When the line containing "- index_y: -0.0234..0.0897" appears in the data below, begin copying there and stop only after the line containing "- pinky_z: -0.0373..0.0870".

Source data:
========================================================================
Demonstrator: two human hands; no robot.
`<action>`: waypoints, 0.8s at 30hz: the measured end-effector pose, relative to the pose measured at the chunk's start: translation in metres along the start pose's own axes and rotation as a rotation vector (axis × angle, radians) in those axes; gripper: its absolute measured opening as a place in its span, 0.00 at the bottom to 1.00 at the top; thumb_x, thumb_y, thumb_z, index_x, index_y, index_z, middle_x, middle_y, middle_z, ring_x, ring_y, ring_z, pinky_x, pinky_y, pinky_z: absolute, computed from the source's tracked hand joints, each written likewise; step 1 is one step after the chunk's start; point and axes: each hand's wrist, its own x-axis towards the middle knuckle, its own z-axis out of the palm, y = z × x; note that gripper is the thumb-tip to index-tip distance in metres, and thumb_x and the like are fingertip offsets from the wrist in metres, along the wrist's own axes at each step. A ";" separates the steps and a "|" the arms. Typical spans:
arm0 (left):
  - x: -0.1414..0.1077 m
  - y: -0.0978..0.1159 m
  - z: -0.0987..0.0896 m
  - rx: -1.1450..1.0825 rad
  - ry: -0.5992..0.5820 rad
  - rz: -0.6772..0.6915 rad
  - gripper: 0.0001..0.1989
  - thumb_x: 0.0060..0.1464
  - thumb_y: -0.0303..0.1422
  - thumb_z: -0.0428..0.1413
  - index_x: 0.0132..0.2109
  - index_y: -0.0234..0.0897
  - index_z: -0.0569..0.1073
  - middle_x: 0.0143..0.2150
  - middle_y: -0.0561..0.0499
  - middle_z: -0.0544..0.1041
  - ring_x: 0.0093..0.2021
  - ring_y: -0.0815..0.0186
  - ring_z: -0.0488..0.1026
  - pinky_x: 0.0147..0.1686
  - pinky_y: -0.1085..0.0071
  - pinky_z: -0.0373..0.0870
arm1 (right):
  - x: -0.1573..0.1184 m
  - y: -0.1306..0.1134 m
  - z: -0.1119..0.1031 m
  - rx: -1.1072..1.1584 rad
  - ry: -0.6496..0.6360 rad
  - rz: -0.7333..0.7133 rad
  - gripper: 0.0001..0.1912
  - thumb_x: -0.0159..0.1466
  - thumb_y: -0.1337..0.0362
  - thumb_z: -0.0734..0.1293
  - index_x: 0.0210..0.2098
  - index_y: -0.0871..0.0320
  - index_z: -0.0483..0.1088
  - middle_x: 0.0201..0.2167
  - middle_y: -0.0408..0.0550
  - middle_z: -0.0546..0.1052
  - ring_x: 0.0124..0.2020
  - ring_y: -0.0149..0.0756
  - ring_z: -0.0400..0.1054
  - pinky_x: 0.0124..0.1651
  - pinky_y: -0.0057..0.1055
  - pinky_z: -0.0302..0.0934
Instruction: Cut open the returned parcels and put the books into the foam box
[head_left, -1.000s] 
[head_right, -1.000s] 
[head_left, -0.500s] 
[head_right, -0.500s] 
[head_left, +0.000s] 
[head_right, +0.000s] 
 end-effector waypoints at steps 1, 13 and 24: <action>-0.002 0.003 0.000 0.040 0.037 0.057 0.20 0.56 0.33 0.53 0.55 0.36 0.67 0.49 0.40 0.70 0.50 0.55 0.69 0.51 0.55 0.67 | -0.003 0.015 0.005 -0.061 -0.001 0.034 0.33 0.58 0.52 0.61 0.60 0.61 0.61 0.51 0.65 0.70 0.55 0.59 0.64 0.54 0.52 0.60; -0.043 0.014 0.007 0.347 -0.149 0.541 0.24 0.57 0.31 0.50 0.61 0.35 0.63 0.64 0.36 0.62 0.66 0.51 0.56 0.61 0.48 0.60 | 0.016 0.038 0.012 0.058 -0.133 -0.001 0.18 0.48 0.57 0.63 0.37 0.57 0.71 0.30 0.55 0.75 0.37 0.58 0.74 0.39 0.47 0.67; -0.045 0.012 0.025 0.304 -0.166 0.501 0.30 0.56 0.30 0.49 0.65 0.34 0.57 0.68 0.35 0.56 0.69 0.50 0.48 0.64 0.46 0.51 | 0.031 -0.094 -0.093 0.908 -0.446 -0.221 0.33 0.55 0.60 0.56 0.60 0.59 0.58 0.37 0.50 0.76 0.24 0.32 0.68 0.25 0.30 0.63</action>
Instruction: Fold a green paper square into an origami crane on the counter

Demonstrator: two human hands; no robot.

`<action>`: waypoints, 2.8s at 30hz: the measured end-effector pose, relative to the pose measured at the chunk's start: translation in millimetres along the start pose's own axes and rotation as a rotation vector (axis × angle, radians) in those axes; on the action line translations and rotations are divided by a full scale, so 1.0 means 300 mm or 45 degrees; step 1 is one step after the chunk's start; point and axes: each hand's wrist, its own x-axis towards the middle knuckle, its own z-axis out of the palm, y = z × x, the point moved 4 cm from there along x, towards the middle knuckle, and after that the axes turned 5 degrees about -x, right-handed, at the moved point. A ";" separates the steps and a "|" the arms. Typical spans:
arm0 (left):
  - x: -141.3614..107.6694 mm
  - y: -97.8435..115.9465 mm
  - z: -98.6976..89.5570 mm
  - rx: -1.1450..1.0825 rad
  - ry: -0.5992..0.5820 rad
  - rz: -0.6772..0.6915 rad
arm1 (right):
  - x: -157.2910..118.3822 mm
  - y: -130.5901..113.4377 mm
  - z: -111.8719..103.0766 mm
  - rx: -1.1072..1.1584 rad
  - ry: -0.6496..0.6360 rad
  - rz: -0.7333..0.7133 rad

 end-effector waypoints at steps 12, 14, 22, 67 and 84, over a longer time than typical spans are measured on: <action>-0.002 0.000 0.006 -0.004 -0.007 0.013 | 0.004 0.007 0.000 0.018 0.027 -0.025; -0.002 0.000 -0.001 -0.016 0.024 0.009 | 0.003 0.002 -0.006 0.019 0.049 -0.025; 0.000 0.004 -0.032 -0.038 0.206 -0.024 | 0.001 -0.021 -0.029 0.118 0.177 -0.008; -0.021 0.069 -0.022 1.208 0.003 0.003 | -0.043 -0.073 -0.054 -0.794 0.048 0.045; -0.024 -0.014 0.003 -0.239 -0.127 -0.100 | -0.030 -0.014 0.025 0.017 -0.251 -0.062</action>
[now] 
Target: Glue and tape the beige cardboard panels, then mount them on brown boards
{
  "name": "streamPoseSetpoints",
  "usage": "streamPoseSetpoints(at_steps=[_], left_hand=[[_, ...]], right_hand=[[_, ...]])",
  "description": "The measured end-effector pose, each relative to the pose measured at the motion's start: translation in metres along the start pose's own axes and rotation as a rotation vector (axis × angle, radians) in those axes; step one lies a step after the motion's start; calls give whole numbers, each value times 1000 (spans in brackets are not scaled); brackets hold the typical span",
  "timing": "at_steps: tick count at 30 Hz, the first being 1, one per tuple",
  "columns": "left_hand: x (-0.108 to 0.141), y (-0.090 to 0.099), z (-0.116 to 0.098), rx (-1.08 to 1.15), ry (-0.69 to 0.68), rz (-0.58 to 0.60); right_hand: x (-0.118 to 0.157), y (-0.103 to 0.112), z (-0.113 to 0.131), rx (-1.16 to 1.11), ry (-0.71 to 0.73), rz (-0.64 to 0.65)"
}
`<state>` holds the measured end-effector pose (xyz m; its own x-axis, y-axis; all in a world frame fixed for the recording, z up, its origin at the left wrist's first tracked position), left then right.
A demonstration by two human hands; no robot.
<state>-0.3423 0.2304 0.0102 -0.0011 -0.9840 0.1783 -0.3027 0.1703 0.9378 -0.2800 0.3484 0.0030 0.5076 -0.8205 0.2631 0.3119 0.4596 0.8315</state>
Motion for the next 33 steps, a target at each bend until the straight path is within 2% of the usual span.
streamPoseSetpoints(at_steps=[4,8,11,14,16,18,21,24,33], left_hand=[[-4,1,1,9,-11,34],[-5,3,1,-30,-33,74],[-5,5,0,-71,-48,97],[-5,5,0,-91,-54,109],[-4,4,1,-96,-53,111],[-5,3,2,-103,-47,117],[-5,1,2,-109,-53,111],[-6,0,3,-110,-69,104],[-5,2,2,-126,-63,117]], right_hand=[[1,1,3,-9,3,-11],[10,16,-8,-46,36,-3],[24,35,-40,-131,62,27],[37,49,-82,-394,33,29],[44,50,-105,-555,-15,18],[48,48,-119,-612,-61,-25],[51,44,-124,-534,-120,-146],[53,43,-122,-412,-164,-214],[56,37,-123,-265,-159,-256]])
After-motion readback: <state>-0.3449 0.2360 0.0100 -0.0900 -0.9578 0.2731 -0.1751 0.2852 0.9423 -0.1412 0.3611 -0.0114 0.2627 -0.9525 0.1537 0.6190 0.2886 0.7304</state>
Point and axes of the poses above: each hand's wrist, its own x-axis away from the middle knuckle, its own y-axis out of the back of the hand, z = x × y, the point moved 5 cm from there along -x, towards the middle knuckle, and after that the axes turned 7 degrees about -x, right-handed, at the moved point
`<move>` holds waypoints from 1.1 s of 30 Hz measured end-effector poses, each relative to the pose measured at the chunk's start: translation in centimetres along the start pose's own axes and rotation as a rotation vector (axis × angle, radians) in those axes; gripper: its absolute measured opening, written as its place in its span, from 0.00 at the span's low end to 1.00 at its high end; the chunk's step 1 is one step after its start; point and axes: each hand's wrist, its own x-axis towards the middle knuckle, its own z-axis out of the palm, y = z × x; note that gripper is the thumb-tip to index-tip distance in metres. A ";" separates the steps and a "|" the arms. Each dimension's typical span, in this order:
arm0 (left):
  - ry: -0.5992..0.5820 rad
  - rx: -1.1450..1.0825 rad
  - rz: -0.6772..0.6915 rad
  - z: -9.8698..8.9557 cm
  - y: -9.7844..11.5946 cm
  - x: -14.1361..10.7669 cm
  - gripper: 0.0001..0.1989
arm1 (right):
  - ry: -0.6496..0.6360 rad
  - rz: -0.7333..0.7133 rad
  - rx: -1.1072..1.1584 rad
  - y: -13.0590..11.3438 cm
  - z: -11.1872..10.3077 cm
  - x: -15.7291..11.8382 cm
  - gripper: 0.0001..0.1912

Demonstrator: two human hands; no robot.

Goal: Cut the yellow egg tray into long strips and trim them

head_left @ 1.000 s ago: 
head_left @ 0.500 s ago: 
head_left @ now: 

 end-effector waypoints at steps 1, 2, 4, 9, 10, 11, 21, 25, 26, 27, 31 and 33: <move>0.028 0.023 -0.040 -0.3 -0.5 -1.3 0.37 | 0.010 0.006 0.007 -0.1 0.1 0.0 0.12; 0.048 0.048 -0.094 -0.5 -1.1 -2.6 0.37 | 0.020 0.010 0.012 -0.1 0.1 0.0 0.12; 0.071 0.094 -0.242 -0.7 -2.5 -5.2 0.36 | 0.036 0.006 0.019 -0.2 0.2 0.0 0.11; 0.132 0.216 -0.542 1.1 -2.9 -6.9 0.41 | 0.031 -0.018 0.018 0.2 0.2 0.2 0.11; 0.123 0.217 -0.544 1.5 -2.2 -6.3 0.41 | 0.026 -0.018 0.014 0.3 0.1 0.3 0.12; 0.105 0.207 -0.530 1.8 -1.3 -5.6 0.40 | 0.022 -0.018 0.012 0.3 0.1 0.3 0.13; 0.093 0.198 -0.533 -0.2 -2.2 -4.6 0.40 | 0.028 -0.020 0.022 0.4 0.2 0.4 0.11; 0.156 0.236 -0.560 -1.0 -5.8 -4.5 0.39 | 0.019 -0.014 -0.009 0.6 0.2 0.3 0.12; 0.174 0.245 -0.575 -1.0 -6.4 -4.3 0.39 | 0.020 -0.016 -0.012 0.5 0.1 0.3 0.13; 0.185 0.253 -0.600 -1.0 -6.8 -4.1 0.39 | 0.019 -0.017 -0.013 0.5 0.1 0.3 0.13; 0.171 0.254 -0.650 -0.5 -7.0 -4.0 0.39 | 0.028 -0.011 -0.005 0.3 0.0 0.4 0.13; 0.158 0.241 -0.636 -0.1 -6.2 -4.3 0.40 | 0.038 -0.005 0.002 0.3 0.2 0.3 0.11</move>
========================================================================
Response area:
  - index_y: -0.0234..0.0897
  - index_z: -0.0569..0.1073
  - middle_x: 0.0143..0.2150
  - middle_y: -0.0561..0.0499
  - middle_z: -0.0544..0.1041
  - ring_x: 0.0093..0.2021
  - ring_y: -0.0815..0.0186
  - ring_z: -0.0488..0.1026
  - pinky_x: 0.0147..0.1686
  - pinky_y: -0.1085..0.0071
  - pinky_z: -0.0373..0.0870

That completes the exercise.